Among the entries below, find the lines with the word "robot" and copy them.
Records shown: Begin
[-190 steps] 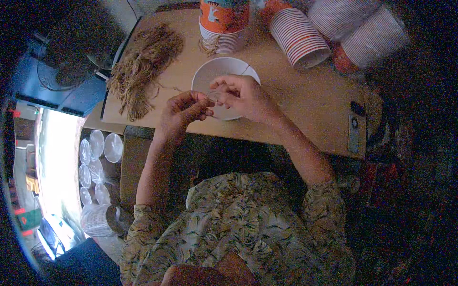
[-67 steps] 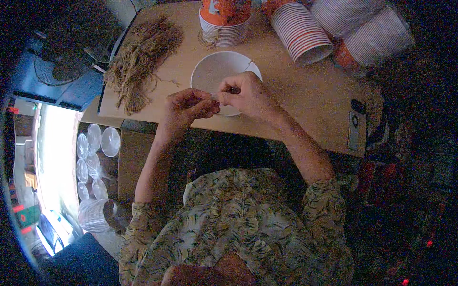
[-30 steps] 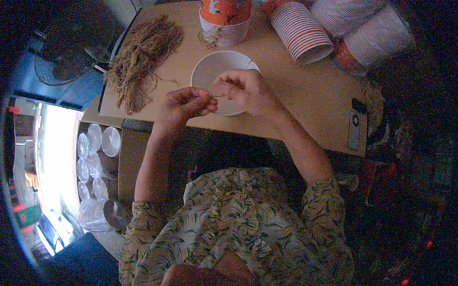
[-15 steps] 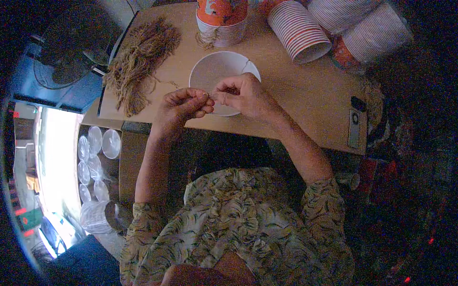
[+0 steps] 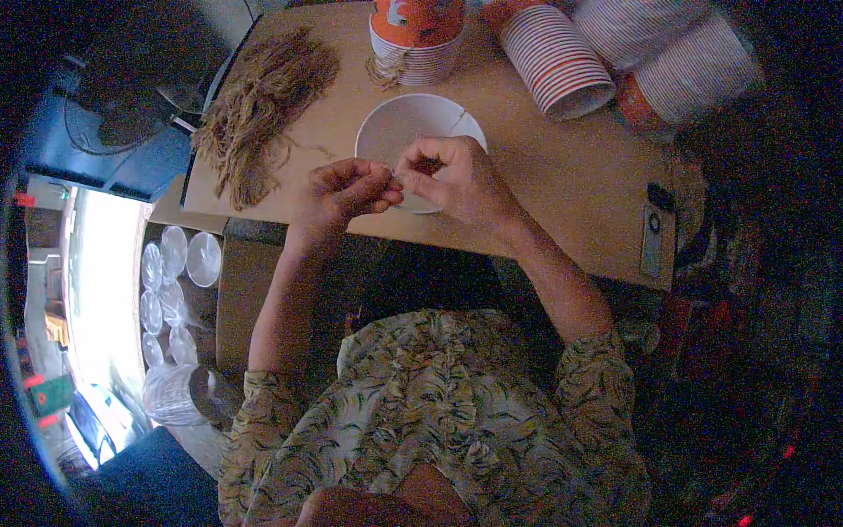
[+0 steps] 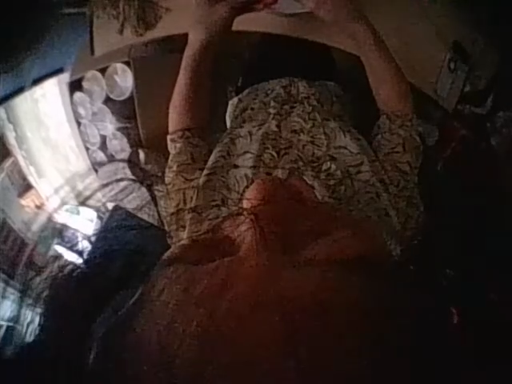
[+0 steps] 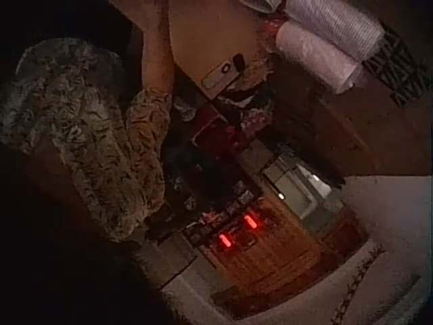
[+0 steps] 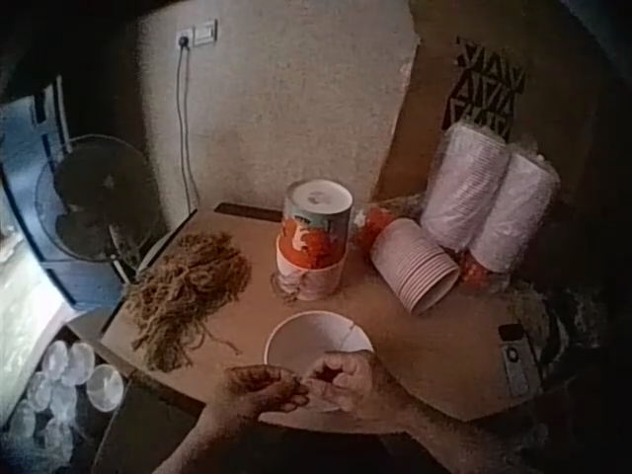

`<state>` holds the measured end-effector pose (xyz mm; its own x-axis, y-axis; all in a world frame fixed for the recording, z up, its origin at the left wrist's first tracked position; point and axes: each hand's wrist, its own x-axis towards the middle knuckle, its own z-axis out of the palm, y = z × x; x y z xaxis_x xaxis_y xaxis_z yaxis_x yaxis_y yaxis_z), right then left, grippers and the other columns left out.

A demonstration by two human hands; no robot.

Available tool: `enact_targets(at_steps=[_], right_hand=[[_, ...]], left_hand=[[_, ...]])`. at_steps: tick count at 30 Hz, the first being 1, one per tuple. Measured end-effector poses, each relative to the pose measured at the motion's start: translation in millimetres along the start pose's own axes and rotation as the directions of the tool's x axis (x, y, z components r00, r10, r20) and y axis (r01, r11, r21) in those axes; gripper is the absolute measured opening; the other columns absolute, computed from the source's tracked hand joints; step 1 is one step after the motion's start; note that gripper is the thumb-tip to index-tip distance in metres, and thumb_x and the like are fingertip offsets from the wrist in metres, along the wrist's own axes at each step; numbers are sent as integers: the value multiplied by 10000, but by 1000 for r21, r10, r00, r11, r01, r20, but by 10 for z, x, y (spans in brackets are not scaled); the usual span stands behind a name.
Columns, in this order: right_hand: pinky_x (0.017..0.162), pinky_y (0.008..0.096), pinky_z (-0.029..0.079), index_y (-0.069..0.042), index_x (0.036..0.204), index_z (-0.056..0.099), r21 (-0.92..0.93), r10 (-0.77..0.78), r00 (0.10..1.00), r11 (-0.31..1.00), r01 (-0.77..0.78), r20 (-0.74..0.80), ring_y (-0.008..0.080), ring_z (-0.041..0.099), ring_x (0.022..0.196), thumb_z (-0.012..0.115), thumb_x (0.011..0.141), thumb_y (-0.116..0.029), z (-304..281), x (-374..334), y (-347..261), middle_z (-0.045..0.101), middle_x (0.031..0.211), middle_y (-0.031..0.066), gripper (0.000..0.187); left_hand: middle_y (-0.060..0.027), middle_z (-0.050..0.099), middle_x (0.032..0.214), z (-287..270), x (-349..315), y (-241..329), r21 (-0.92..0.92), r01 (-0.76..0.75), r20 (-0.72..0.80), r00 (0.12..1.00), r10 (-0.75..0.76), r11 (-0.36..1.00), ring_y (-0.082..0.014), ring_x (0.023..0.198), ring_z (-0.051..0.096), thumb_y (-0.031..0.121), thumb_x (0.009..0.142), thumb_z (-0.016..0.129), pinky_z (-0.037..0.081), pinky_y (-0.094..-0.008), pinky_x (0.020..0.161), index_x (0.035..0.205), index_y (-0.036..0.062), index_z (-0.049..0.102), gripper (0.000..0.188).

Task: Tying decorative jute strings onto festive paper buckets.

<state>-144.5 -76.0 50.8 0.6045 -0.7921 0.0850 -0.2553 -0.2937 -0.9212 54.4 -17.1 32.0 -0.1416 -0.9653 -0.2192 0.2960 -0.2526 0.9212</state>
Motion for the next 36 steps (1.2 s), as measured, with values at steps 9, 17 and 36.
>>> enact_targets(at_steps=[9, 17, 36], right_hand=[[735, 258, 491, 6, 856, 652, -148, -61, 998, 987, 65, 33, 69, 590, 782, 666, 861, -77, 8, 17, -140, 647, 805, 5, 84], [681, 270, 506, 22, 895, 667, 116, 122, 993, 986, -122, 9, 90, 607, 726, 668, 871, -137, 14, 87, 12, 674, 783, 27, 160], [635, 238, 471, -3, 849, 655, 251, 163, 986, 957, -147, -45, 70, 574, 691, 665, 862, -119, 75, 73, 68, 653, 770, 10, 116]], left_hand=[[-101, 690, 899, 23, 16, -40, 12, -31, -37, 999, 32, 999, -161, 808, 689, 125, 955, 608, 576, -267, 748, 1039, -55, 627, 199], [-115, 697, 903, 57, 18, -57, 36, -108, -47, 993, 110, 994, -172, 836, 696, 86, 932, 633, 579, -273, 749, 1034, -66, 622, 183], [-112, 712, 866, 105, 37, -120, 18, -155, -69, 985, 156, 988, -145, 788, 694, 93, 914, 657, 566, -261, 730, 986, -54, 647, 163]])
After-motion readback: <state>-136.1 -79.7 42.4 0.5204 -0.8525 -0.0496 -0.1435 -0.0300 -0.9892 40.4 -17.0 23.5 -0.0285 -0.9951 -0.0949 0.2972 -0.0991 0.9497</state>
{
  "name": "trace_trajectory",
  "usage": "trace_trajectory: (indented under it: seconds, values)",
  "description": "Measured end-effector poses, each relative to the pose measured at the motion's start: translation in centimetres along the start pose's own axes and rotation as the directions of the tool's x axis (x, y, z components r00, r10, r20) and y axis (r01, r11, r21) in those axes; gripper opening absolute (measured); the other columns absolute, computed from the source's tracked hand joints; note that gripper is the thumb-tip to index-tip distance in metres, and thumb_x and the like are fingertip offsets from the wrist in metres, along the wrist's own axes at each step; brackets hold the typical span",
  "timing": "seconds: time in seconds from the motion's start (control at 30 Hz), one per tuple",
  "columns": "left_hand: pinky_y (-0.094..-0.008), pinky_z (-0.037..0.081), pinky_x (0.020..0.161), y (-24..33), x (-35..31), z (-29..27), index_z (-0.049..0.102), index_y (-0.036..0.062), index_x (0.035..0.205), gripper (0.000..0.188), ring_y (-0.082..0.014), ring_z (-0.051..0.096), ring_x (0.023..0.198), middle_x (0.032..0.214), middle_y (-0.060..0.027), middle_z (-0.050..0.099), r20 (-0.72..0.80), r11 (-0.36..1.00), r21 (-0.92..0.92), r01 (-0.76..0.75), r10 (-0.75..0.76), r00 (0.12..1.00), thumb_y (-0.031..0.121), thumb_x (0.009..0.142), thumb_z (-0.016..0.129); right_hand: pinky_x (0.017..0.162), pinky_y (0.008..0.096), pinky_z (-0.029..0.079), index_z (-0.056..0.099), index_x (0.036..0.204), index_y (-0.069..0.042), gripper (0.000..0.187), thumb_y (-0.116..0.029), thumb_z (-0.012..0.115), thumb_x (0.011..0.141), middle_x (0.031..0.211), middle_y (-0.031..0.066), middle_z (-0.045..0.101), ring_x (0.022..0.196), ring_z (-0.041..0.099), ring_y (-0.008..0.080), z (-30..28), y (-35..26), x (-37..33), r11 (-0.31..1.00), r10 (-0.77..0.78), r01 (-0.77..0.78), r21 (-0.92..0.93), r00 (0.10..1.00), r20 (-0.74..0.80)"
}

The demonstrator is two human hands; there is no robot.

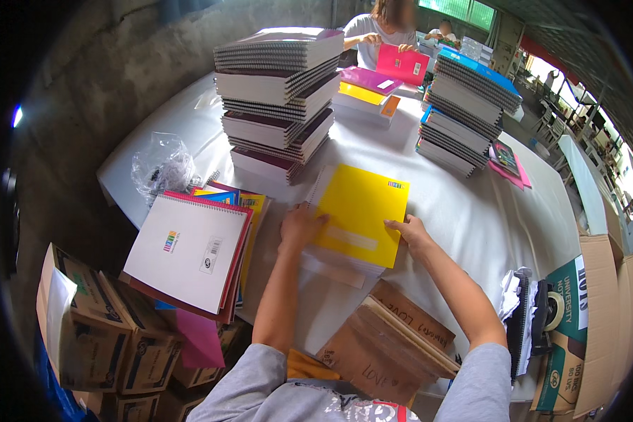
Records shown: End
> _Result below_:
A demonstration by two human hands; no robot.
The demonstrator is two human hands; there is no robot.

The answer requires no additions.